MySQL performance optimization
In this post, I’m not going to talk ad-nauseum about all the little tweaks you can do to improve MySQL performance (my.cnf memory optimizations, to getting an SSD (do it, it lowers random access time for table-row lookups), to the different ways to execute joins using keys). I assume everyone is familiar with SQL and EXPLAIN types to queries to get access to MySQL’s query plan. Oh also, I’m not going to talk about key & query caching, and hit ratios. There’s plenty of that stuff everywhere.
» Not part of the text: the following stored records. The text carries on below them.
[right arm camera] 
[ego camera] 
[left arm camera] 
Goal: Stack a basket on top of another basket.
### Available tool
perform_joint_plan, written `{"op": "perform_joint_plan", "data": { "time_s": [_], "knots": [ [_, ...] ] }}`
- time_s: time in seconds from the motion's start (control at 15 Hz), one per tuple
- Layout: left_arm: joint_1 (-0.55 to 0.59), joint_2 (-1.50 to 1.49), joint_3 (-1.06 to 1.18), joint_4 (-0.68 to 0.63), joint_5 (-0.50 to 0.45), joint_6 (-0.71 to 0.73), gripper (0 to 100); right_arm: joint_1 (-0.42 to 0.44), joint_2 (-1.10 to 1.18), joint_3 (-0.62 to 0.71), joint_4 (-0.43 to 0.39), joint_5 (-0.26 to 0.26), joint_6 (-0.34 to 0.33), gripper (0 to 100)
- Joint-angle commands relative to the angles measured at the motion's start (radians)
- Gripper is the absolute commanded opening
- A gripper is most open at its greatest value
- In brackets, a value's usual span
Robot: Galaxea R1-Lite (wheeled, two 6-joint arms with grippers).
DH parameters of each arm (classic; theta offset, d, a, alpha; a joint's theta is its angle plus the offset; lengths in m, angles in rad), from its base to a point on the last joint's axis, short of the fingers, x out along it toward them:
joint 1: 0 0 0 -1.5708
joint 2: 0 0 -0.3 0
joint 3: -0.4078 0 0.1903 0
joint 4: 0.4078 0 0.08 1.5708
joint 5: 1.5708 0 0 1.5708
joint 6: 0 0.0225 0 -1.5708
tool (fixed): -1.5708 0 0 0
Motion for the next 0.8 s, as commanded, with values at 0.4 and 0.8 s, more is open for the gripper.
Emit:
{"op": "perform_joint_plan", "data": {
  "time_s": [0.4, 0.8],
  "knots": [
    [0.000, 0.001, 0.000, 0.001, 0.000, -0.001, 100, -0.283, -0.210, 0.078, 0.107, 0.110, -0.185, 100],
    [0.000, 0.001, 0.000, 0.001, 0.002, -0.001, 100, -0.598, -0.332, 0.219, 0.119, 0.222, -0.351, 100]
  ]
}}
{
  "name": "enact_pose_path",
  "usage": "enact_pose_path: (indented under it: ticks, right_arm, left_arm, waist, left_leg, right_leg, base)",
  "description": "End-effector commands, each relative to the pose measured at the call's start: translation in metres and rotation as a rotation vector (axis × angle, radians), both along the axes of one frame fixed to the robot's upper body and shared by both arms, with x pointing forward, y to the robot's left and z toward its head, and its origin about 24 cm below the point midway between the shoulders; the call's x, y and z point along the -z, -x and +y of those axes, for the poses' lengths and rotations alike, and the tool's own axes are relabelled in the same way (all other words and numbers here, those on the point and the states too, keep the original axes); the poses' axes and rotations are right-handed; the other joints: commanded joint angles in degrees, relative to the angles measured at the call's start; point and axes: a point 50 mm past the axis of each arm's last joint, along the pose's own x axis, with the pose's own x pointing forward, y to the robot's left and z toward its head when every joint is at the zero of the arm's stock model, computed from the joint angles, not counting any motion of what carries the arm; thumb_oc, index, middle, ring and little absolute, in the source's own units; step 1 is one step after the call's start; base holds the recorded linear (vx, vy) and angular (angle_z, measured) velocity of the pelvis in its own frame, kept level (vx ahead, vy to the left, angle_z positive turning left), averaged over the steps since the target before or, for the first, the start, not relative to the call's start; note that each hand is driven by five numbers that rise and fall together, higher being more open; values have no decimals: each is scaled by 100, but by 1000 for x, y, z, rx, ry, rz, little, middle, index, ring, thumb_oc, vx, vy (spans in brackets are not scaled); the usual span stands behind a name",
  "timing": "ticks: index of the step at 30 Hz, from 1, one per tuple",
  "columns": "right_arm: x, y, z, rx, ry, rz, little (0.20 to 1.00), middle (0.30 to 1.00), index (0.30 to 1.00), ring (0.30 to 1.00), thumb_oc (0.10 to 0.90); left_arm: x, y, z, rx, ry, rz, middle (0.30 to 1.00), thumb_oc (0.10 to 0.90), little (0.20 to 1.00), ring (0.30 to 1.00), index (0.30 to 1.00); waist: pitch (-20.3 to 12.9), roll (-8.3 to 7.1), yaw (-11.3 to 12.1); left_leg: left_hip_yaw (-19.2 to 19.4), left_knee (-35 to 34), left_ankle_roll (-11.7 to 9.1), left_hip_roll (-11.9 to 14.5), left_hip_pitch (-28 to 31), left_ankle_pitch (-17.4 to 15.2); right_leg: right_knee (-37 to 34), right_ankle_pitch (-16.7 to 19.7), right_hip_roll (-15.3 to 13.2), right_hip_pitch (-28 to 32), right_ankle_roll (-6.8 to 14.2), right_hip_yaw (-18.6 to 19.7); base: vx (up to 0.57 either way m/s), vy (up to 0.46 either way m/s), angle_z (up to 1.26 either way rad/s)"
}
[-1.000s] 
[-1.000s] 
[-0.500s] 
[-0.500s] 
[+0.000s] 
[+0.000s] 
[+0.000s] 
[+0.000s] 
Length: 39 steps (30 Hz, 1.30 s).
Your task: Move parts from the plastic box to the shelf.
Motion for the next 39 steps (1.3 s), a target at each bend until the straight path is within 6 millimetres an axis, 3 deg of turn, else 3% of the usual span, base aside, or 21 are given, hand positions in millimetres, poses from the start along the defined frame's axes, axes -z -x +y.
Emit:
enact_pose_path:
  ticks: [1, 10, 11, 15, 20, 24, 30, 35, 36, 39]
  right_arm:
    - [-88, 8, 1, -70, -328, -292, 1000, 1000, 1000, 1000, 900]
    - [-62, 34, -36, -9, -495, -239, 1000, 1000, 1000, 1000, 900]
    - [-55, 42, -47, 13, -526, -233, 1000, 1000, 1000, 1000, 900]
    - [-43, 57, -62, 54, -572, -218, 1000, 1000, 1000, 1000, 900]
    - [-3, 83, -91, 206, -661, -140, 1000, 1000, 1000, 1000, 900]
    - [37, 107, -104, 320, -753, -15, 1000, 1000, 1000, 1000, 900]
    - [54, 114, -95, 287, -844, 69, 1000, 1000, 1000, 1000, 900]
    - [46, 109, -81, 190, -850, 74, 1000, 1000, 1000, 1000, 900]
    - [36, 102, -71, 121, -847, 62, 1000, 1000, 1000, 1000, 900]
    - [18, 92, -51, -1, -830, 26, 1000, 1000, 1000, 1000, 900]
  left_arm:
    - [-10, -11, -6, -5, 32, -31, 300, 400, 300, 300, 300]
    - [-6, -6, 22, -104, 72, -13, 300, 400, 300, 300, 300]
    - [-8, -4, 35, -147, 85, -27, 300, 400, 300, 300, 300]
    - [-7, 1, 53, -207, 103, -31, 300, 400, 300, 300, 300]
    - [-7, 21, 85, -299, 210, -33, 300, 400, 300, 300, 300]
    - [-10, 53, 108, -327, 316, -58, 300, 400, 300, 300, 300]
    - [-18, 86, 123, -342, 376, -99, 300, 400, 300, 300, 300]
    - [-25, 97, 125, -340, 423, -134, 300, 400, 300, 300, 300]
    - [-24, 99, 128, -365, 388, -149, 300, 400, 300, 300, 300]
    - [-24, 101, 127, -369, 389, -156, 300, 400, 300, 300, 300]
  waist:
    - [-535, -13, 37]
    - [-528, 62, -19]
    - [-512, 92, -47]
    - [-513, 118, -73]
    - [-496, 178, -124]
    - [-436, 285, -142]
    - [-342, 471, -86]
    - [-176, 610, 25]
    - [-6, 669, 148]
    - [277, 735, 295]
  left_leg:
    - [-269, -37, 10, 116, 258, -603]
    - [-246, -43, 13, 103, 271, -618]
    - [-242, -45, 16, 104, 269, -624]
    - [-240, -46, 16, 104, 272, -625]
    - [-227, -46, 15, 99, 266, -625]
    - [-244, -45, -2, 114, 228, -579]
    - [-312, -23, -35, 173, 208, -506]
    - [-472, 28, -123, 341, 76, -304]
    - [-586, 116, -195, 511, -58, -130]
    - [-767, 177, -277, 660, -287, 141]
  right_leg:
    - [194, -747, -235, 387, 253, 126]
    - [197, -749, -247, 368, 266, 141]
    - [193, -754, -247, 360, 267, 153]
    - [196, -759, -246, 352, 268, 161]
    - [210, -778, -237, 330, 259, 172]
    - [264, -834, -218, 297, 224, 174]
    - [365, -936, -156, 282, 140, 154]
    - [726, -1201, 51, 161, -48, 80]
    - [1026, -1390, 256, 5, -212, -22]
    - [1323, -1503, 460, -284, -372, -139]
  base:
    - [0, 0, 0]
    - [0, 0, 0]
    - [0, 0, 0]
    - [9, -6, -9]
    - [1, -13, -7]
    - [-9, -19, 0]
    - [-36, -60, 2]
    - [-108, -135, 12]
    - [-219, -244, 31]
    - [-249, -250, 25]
Instead, I’m going to provide some tips about empirically identifying and locating inefficiencies that slow your server down.
First of all, make sure your multi-core CPU has about the max concurrency it can handle.
# my.cnf/[mysqld] section thread_concurrency =16
Now, the biggest indicator of slow or stalling server performance (and remember from my post “Economics of Ad Delivery“, that slow performance stalls out ad delivery and prevents traffic growth) is slow running queries. Now, mostly I never paid attention to this because in the past we use forward delivery caches for all the content, so 99% of the requests never our database server. But since I started doing split A/B testing of designs, it became necessary to deliver all the content as dynamic. And suddenly the main server went from 1% cpu to 150%.
Step 1: Turn slow query logging on & log those queries not using indexes.
log_slow_queries = /var/log/mysql/mysql-slow.log long_query_time = 1 log-queries-not-using-indexes
After a half hour, I look for a snapshot of the slow running queries:
% cat /var/log/mysql/mysql-slow.log | grep select | sed 's/[0-9]+//g' | sort | uniq -c | sort | egrep -v " [1-9] "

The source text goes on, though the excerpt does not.